Monday, January 28, 2008

Writing for Style: Gabriel Garcia Marquez

Marquez, also known as Gabo (born March 6, 1927 in Aracataca, Colombia) is a Colombian novelist, journalist, editor, publisher, political activist, and recipient of the 1982 Nobel Prize in Literature. García Márquez has lived mostly in Mexico and Europe and currently spends much of his time in Mexico City.

Widely credited with introducing the global public to magical realism, he has secured both significant critical acclaim and widespread commercial success.
  • In Evil Hour 1962
  • One Hundred Years of Solitude 1967
  • The Autumn of the Patriarch 1975
  • Chronicle of a Death Foretold 1981
  • Love in the Time of Cholera 1985
  • The General in His Labyrinth 1989
  • Of Love and Other Demons 1994
  • Memories of My Melancholy Whores 2004

His work seamlessly combines the real and the unreal, and his writing is more sensual than intellectual. You can feel and smell and hear his novels. They are eaten and breathed as much as read.

There's more on the Marquez page of Writing Tips at Moore Partners.

Friday, January 25, 2008

Writing for Style - Kurt Vonnegut Jr.

Novelist Kurt Vonnegut, Jr., who died in April 2007 at the age of 84, was one of the most playfully distinctive stylists in modern American literature.

I was introduced to Vonnegut through Cats Cradle and Slaughterhouse Five and I was completely captivated. I had never read anything like those books and, I guess, neither had anyone else.

He also had some useful stylistic advice to pass along. In 1982, Vonnegut wrote a short piece for the International Paper Company titled simply, "How to Write with Style." He begins the essay by considering why we should strive to improve our writing style.

"Do so as a mark of respect for your readers, whatever you’re writing. If you scribble your thoughts any which way, your readers will surely feel that you care nothing about them. They will mark you down as an egomaniac or a chowderhead--or worse, they will stop reading you."

He then offers seven deceptively simple principles:

  • Find a subject you care about.
  • Do not ramble, though.
  • Keep it simple.
  • Have the guts to cut.
  • Sound like yourself.
  • Say what you mean to say.
  • Pity the readers.
There's more on the Kurt Vonnegut Jr. page of Writing Tips at Moore Partners.

Thursday, January 24, 2008

Writing for Style: Raymond Chandler


Raymond Chandler's Tough Guy Prose Style

Modified from About.com



Raymond Chandler


Chandler (1888-1959) is probably my favourite author, but then I think that L.A. in the 30's was heaven on earth.

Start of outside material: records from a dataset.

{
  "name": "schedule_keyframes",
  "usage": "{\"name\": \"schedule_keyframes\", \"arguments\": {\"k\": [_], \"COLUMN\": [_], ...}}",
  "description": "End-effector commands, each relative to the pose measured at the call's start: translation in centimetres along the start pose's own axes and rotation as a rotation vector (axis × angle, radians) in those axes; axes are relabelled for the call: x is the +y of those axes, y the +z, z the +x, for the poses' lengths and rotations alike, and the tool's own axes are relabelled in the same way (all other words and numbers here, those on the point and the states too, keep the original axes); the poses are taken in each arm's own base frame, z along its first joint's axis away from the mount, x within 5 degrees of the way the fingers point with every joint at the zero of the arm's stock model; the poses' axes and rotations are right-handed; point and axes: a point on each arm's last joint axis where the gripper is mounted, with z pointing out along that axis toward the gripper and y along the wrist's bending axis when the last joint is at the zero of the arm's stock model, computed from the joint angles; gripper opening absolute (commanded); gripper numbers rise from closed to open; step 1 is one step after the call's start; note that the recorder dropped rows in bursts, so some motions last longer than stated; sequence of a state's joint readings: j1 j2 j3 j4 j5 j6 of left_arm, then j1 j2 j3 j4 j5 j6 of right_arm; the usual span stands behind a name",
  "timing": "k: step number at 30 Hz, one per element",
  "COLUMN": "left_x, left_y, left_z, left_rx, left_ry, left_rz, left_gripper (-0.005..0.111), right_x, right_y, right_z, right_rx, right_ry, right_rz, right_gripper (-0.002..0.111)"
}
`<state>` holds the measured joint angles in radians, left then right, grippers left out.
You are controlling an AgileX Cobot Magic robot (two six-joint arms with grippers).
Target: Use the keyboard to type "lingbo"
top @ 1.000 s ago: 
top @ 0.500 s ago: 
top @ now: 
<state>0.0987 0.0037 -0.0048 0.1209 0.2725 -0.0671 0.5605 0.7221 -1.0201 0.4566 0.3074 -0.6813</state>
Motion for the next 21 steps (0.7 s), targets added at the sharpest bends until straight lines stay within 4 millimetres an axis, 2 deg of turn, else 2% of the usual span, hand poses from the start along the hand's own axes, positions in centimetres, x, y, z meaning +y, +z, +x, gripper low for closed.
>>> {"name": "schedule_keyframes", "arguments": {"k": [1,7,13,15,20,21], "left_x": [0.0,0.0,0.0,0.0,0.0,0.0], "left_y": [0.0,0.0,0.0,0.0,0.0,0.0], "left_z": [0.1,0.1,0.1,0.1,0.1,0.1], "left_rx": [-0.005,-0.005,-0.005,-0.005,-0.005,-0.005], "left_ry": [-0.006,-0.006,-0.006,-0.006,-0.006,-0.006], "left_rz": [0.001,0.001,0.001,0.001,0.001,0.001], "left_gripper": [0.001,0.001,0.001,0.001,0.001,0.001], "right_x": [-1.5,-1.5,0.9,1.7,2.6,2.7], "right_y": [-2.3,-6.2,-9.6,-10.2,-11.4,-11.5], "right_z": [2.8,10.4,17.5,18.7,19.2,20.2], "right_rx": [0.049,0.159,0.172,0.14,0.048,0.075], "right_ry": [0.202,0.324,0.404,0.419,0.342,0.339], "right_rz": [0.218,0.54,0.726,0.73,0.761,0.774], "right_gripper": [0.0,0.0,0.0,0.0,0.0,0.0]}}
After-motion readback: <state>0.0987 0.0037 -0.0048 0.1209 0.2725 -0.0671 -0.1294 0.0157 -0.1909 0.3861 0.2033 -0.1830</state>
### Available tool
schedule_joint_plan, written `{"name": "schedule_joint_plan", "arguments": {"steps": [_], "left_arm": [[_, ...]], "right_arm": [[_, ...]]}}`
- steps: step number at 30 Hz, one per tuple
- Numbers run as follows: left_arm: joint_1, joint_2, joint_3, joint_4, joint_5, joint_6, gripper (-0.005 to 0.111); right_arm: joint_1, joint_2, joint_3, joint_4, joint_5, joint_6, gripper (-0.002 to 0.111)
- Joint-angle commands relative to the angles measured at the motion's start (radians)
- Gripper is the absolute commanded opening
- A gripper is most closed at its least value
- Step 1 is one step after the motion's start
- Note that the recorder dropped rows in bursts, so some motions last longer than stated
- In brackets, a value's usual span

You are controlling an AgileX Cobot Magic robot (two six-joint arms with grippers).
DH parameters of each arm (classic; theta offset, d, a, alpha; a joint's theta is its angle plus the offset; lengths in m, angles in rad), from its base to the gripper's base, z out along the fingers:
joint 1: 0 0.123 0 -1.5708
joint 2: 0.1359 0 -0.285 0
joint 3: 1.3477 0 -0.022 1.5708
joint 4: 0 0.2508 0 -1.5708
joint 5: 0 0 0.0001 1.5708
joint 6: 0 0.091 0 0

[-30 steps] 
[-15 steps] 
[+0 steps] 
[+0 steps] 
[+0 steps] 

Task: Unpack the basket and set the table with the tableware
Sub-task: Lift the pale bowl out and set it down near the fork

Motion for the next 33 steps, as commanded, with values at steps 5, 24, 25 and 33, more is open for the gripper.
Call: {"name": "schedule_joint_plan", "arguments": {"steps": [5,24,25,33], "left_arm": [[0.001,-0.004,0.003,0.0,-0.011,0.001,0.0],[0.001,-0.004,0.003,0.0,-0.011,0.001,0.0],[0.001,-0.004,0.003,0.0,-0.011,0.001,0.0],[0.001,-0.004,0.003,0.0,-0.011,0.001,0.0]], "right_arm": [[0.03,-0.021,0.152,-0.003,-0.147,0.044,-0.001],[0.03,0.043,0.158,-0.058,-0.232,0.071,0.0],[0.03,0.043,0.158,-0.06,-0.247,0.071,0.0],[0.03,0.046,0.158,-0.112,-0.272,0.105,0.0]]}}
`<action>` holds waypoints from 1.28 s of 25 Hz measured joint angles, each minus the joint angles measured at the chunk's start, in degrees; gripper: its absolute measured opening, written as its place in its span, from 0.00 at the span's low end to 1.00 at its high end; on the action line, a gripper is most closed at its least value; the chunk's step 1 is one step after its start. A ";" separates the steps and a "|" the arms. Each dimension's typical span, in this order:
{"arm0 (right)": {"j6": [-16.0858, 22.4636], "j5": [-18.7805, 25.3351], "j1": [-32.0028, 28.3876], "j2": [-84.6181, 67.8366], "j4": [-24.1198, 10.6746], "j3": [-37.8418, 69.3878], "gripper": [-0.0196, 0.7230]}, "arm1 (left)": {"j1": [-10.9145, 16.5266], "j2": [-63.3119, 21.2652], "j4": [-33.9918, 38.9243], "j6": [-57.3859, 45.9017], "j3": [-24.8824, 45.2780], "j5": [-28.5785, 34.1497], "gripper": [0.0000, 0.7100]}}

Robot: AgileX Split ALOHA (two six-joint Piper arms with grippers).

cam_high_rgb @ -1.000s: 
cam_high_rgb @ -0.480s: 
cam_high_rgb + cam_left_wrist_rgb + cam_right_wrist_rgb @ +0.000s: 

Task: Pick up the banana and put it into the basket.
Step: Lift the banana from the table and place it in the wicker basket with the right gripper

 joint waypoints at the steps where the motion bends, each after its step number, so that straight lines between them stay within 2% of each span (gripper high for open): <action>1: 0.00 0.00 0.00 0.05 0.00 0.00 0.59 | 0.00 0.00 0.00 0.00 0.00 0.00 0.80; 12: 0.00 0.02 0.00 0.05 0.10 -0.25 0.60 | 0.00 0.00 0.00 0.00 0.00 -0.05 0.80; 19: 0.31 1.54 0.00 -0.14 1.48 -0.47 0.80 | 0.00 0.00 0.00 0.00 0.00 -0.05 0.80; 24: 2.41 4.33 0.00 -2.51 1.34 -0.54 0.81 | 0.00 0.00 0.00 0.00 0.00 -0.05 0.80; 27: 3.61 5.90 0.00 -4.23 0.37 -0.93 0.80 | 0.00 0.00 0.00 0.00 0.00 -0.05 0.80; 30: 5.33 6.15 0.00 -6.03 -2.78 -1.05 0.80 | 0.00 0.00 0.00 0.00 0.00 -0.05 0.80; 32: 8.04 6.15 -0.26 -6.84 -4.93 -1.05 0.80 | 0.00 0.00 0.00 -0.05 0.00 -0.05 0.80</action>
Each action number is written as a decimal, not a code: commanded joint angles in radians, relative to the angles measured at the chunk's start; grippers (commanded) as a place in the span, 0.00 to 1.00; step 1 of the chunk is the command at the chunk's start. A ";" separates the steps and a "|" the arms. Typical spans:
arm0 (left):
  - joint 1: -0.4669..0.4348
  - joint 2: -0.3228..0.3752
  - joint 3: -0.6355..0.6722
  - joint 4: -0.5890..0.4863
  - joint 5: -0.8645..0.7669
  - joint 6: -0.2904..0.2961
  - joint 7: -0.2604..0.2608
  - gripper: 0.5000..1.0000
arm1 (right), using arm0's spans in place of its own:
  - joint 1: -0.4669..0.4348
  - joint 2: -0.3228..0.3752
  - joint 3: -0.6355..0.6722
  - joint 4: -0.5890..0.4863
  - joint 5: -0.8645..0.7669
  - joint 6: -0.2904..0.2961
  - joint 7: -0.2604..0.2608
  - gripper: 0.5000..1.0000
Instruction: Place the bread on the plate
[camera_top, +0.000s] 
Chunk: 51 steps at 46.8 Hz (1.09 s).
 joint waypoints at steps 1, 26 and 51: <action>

His style is distinct. Here's the opening to a short story called Desert Wind, written in 1938:

There was a desert wind blowing that night. It was one of those hot dry Santa Anas that come down the mountain passes and curl your hair and make your nerves jump and your skin itch. On nights like that every booze party ends in a fight. Meek little wives feel the edge of the carving knife and study their husband's necks.

Anything can happen.

Raymond Chandler, Creator of Philip Marlowe, Red Wind, 1938


"She's dark and lovely and passionate. And very, very kind."
"And exclusive as a mailbox," I said.
---The Little Sister (Chapter 19)

"It was a cool day and very clear. You could see a long way--but not as far as Velma had gone"---Farewell, My Lovely (Chapter 41)

"I put the duster away folded with the dust in it, leaned back and just sat, not smoking, not even thinking. I was a blank man. I had no face, no meaning, no personality, hardly a name. I didn't want to eat. I didn't even want a drink. I was the page from yesterday's calendar crumpled at the bottom of the waste basket "---The Little Sister (Chapter 25)

"I never saw any of them again - except the cops. No way has yet been invented to say goodbye to them." ---The Long Goodbye (Chapter 52)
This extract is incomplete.